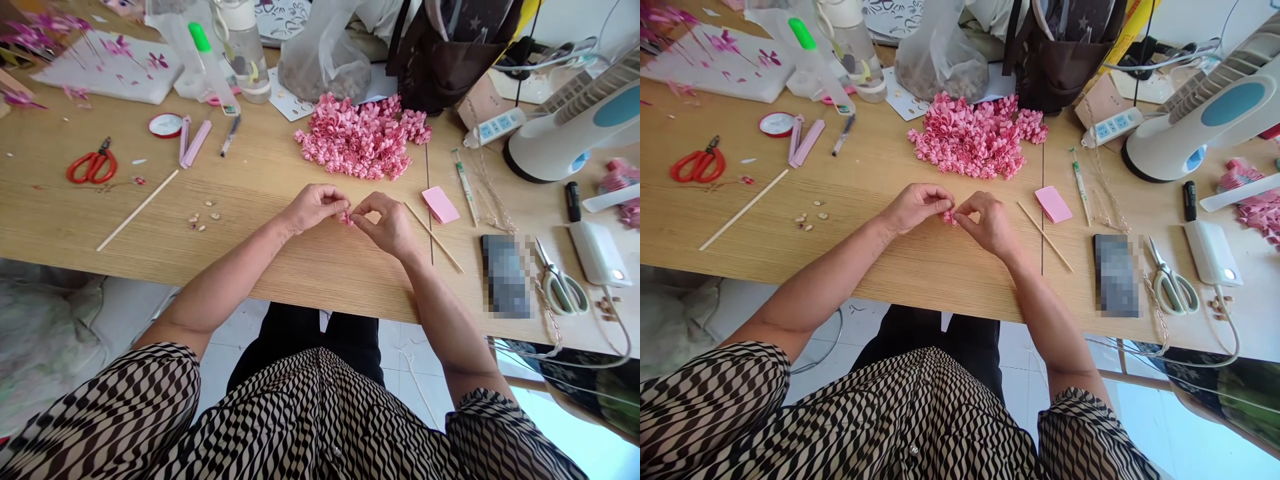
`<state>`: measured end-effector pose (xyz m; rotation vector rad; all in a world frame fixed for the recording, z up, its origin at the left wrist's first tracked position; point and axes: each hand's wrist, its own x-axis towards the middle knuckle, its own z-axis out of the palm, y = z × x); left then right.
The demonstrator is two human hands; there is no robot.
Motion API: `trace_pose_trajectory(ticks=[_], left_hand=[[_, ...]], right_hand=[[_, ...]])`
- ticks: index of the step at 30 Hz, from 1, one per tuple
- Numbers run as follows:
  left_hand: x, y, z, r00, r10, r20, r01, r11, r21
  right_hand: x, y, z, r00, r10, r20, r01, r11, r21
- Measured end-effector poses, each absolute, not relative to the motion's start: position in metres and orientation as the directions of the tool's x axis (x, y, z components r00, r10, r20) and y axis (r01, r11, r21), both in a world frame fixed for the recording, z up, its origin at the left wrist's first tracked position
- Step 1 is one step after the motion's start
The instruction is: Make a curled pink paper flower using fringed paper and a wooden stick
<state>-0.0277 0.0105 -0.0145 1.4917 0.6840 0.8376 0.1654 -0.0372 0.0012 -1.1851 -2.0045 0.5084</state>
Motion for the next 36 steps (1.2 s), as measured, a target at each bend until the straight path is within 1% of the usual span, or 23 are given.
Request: trace_pose_trajectory(ticks=[3, 5, 7, 10, 16, 20, 27, 33, 36], left_hand=[[-0.025, 0.009, -0.014, 0.447, 0.882, 0.151, -0.077, -0.13, 0.989], [-0.023, 0.007, -0.014, 0.416, 0.895, 0.162, -0.047, -0.157, 0.986], [-0.02, 0.005, -0.013, 0.421, 0.892, 0.164, -0.022, -0.17, 0.985], [-0.018, 0.003, -0.014, 0.416, 0.893, 0.172, -0.006, -0.187, 0.982], [-0.019, 0.007, -0.019, 0.412, 0.878, 0.244, 0.105, -0.312, 0.944], [-0.02, 0.009, -0.022, 0.427, 0.867, 0.257, 0.127, -0.339, 0.932], [-0.019, 0.005, -0.021, 0.423, 0.868, 0.259, 0.152, -0.35, 0.924], [-0.019, 0.006, -0.02, 0.441, 0.849, 0.29, 0.186, -0.402, 0.896], [-0.02, 0.007, -0.021, 0.453, 0.839, 0.303, 0.162, -0.412, 0.897]], right_hand=[[0.164, -0.036, -0.002, -0.23, 0.897, 0.378, 0.58, 0.438, -0.686], [0.163, -0.034, -0.004, -0.186, 0.909, 0.374, 0.583, 0.408, -0.702], [0.163, -0.034, -0.006, -0.159, 0.91, 0.382, 0.588, 0.398, -0.704], [0.162, -0.034, -0.009, -0.166, 0.899, 0.405, 0.599, 0.418, -0.683], [0.159, -0.034, -0.015, -0.197, 0.864, 0.464, 0.643, 0.471, -0.604], [0.157, -0.035, -0.017, -0.198, 0.857, 0.476, 0.656, 0.477, -0.585], [0.155, -0.036, -0.017, -0.202, 0.87, 0.451, 0.632, 0.467, -0.619], [0.157, -0.036, -0.014, -0.183, 0.88, 0.439, 0.619, 0.45, -0.644], [0.158, -0.036, -0.012, -0.172, 0.879, 0.444, 0.616, 0.447, -0.648]])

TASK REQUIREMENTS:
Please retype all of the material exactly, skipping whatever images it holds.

FINISHED EXERCISE:
`<state>`: measured end-effector pose (xyz m; rotation vector rad; all in a world frame fixed for the recording, z up, its origin at the left wrist's first tracked position; point and axes: each hand's wrist, its own x-axis towards the middle knuckle, its own z-axis out of the palm, y = z × x); left then right.
The demonstrator is two human hands; there is no robot.
Motion API: `trace_pose_trajectory(ticks=[_], left_hand=[[_, ...]], right_hand=[[_, ...]])`
- ticks: index of the step at 30 Hz, from 1, one per tuple
- Numbers run as follows:
  left_hand: x, y, z, r00, r10, r20, r01, r11, r21
  right_hand: x, y, z, r00, r10, r20, r01, r11, r21
- Measured end-effector poses, each absolute, not relative to the motion's start: position in metres and orientation as the directions of the tool's x axis (x, y, z components r00, r10, r20) and y axis (r01, r11, r21), both in a world frame fixed for the recording, z up, its origin at the left wrist's first tracked position
- Step 1 is one step after the motion's start
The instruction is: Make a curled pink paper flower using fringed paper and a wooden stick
<state>-0.0277 0.0105 -0.0145 1.4917 0.6840 0.8376 0.1654 -0.0372 0.0012 -1.1851 -2.0045 0.5084</state>
Motion for the next 36 steps (1.2 s), as measured, a target at each bend until the straight path is within 1% of the usual span, or 23 are given.
Request: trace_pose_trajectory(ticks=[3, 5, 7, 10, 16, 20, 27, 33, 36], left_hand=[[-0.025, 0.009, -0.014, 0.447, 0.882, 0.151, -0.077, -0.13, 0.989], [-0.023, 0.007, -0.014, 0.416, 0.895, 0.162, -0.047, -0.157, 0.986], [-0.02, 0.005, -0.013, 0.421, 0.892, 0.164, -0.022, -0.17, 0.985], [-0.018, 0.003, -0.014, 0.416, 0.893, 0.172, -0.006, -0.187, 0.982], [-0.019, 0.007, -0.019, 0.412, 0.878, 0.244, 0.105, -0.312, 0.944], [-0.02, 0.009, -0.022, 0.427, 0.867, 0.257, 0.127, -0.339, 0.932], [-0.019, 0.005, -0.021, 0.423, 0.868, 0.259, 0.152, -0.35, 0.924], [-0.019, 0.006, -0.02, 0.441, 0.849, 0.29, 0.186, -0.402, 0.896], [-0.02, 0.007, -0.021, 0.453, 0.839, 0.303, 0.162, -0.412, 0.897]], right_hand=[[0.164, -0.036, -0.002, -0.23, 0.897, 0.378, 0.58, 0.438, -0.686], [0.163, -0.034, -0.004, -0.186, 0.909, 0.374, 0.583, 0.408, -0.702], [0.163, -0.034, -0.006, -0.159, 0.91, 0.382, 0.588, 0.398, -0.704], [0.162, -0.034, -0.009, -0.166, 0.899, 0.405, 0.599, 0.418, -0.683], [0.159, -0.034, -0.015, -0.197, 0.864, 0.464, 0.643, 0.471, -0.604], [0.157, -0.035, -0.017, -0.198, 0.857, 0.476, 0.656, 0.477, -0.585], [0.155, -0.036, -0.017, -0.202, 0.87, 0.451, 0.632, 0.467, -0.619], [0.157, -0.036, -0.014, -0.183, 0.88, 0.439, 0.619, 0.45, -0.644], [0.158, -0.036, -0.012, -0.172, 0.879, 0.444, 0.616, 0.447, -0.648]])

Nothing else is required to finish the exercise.